ところが、こうした経緯に反して2018年10月30日に韓国最高裁にあたる韓国大法院は、日本統治時代に韓国人労働者が日本企業で強制的に労働させられたとし、当時の新日鐵住金(現、日本製鉄)に対し原告4人に損害の賠償を認める最終的な判決を下した。13人の最高裁判事から構成された大法院の最終判決は11対2に分かれた。その中で、大法院長である金命洙(キム・ミョンス)を含め多数意見は「強制徴用被害者の慰謝料請求権は請求権協定の適用対象に含まれない」とするものであった。これによれば、日韓請求権協定によっては個人の請求権は消滅しないことになる。 他方、多数意見ではあるが、金昭英(キム・ソヨン)、李東遠(イ・ドンウォン)、盧貞姫(ノ・ジョンヒ)の三名は「個人の請求権は請求権協定だけで当然消滅すると見ることはできない」とし、「請求権条約に基づき原告個人の請求権が日本で消滅しても大韓民国政府がこれを保護することはできないが、強制徴用被害者が韓国で被告を相手に訴訟を提起することができる」と論じた。

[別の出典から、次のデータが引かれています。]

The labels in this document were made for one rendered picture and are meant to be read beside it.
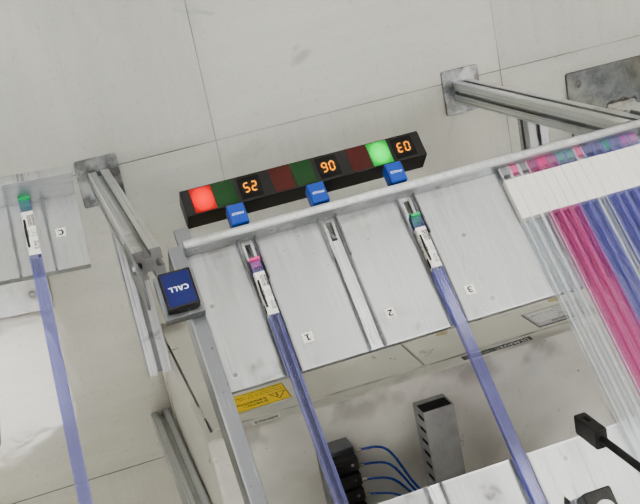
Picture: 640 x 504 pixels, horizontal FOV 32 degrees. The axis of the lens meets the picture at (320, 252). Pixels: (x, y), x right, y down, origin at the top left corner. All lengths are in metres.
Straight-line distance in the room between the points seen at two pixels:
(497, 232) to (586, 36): 0.98
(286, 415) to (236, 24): 0.81
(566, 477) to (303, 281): 0.40
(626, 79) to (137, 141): 1.03
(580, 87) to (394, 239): 1.01
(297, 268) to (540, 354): 0.49
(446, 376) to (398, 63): 0.76
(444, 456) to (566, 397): 0.23
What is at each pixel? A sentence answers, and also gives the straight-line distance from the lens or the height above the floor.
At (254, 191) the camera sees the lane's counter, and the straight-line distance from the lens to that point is 1.47.
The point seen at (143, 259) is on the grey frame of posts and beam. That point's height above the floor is 0.64.
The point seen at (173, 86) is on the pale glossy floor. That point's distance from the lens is 2.11.
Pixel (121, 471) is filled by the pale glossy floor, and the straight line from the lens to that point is 2.29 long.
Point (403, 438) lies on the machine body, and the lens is 1.70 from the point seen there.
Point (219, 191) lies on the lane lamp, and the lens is 1.47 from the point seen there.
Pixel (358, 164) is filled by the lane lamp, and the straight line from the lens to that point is 1.50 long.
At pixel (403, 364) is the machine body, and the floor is 0.56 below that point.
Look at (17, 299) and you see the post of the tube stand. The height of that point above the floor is 0.01.
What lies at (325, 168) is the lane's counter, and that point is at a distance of 1.49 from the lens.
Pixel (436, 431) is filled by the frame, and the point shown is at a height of 0.66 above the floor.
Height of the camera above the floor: 2.07
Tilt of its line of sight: 68 degrees down
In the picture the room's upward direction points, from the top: 129 degrees clockwise
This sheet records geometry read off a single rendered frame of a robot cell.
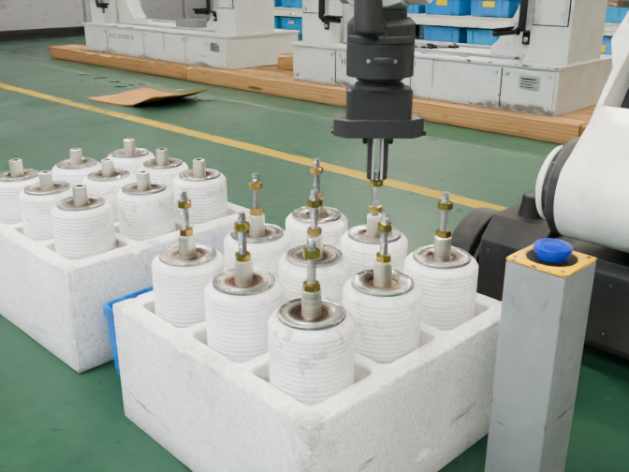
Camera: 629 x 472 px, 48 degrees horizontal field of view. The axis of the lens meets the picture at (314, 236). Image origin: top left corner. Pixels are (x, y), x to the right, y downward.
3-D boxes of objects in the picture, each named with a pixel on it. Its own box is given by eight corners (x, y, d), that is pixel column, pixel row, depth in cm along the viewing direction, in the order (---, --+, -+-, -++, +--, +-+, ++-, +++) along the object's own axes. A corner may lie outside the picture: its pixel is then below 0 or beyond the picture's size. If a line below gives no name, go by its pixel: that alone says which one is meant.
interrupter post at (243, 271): (243, 278, 87) (242, 254, 86) (257, 284, 86) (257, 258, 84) (229, 285, 85) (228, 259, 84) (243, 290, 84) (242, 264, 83)
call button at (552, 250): (543, 251, 79) (546, 234, 78) (577, 261, 76) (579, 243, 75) (524, 260, 76) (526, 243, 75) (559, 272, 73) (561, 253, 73)
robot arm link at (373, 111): (330, 140, 91) (331, 46, 87) (331, 125, 100) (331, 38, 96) (429, 141, 91) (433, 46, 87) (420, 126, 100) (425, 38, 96)
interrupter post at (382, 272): (386, 280, 87) (387, 255, 85) (396, 287, 85) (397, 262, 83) (369, 284, 86) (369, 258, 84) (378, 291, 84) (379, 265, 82)
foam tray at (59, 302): (151, 247, 164) (144, 172, 158) (262, 299, 139) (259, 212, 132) (-20, 300, 138) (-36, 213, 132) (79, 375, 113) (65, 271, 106)
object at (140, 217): (160, 270, 135) (152, 178, 128) (190, 284, 128) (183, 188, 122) (115, 284, 128) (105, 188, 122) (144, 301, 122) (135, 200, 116)
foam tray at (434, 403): (317, 327, 128) (317, 234, 121) (506, 420, 101) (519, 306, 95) (124, 416, 102) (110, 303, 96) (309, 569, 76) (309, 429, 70)
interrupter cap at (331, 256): (313, 274, 88) (313, 270, 88) (273, 258, 93) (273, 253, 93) (355, 258, 93) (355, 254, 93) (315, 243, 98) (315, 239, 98)
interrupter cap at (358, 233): (392, 249, 96) (393, 244, 96) (340, 242, 99) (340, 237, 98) (406, 231, 103) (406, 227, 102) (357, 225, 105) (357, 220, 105)
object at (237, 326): (248, 381, 98) (243, 260, 92) (300, 406, 92) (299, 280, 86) (196, 413, 91) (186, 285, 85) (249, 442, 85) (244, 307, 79)
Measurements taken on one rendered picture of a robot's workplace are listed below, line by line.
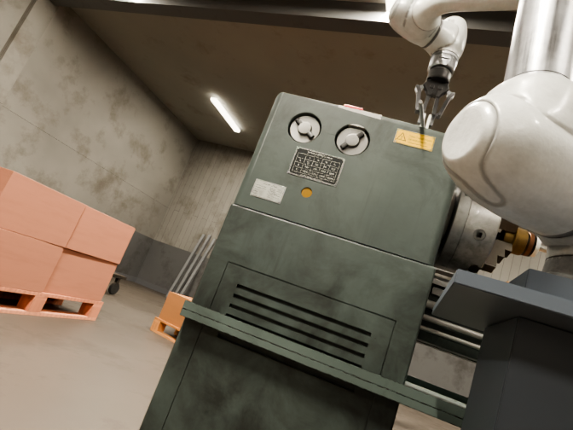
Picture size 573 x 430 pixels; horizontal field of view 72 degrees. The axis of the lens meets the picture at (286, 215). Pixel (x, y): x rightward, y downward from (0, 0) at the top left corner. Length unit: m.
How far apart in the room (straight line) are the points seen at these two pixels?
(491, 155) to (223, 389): 0.85
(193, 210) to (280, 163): 8.79
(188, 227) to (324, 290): 8.87
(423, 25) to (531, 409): 1.14
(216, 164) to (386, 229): 9.18
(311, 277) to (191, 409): 0.46
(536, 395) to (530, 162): 0.30
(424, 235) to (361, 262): 0.18
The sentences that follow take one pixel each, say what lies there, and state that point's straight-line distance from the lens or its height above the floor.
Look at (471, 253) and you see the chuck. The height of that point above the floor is 0.97.
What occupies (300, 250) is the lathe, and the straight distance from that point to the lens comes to 1.11.
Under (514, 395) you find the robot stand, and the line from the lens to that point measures 0.64.
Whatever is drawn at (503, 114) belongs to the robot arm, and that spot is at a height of 0.97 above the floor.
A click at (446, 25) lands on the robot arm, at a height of 1.67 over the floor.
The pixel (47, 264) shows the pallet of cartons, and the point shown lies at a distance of 3.20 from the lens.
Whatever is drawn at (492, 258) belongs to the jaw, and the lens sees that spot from 1.37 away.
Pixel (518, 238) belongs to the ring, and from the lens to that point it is 1.43.
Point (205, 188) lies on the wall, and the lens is 10.02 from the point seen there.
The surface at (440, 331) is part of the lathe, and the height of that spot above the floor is 0.72.
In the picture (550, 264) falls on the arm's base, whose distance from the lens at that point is 0.78.
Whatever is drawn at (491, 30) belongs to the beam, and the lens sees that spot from 4.52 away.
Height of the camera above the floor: 0.63
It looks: 13 degrees up
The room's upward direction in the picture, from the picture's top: 20 degrees clockwise
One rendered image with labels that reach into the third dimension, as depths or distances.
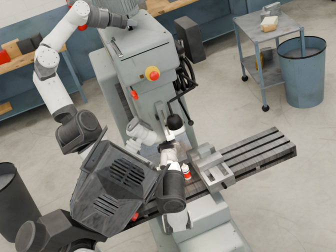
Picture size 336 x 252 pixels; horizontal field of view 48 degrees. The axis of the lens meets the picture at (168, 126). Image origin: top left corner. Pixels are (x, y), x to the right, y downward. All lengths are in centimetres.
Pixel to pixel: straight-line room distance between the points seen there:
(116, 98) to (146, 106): 49
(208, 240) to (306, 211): 125
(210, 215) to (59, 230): 95
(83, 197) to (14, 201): 233
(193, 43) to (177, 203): 95
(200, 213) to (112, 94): 84
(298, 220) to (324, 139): 100
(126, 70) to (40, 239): 71
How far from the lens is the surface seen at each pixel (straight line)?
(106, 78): 220
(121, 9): 188
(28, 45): 557
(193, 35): 206
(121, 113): 231
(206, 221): 213
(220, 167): 211
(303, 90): 412
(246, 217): 321
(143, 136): 146
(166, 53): 158
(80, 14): 158
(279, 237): 306
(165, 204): 145
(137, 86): 170
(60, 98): 143
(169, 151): 191
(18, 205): 367
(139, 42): 156
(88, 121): 138
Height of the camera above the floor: 243
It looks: 33 degrees down
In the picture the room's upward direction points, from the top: 18 degrees counter-clockwise

これに対し、権純一(クォン・スンイル)と趙載淵(チョ・ジェヨン)の二名は少数意見を表明した。同少数意見は「・・韓日請求権条約で原告の損害賠償請求権が消滅した」という立場をとり、「請求権協定が憲法や国際法に違反して無効と見なさない場合、その内容が気に入らなくても守らなければならない・・日本企業でなく大韓民国の政府が強制徴用被害者に正当な補償をすべきである」としたのである。また上記の大法院の判決にあるとおり、同問題の中心的争点となったのは個人の請求権が日韓請求権協定によって消滅したかどうかである。興味深いのは上記の二名の少数意見が個人の請求権は消滅したとの見解をとり、そのうえで韓国政府が原告に対し補償を行わなければならないとした点である。同判決に対し日本政府は直ちに反応した。河野外相は当日、「1965年に日韓基本条約と関連協定を結び、請求権を完全かつ最終的に終わらせた。これが両国関係の法律的な基盤となっていたわけであり、きょうの判決は、この基盤を一方的かつ根本的に毀損するものだ。・・韓国政府がきちんと対応をとってくれると思っている」と断言した。河野は11月3日に原告への補償はあくまで韓国政府にあると同様の発言を行っている。河野によると、「1965年の国交正常化でいちばん問題になったのが補償や賠償をどうするかで、日本が経済協力として一括して韓国政府に支払い、国民一人一人の補償は韓国政府が責任を持つと取り決めた」とし、「韓国にすべて必要なお金を出したので、韓国政府が責任を持って補償を行うべきだ」と力説した。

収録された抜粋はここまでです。